A verbatim transcription of the listing below is required, without its pictures.

Dataset excerpt:
--- START ---

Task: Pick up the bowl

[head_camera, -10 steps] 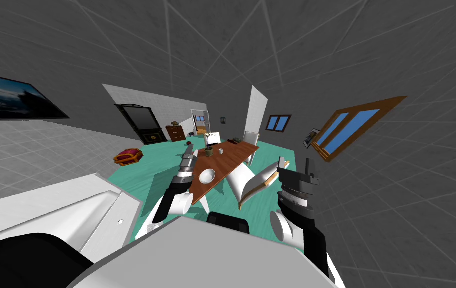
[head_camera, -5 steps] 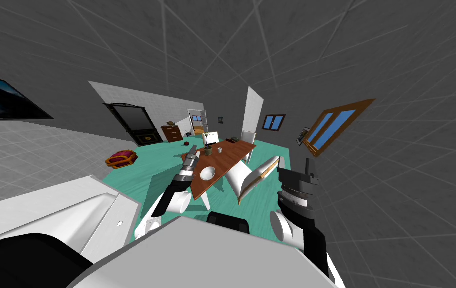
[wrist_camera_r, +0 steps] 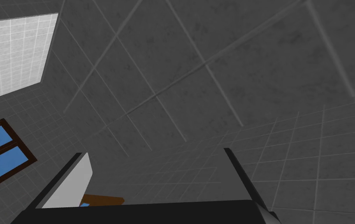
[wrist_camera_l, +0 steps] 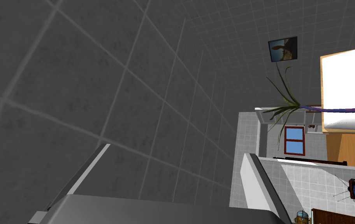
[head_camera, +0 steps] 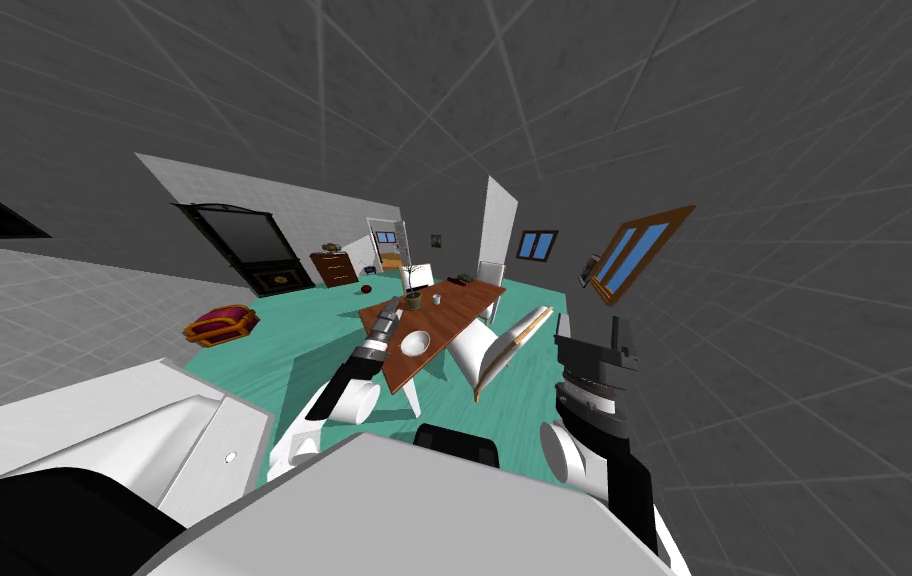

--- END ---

Solution for this exercise:
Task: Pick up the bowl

[head_camera, -10 steps] 
[head_camera, -5 steps] 
[wrist_camera_r, +0 steps] 
[wrist_camera_l, +0 steps] 
[head_camera, +0 steps] 

Output for the exercise is complete.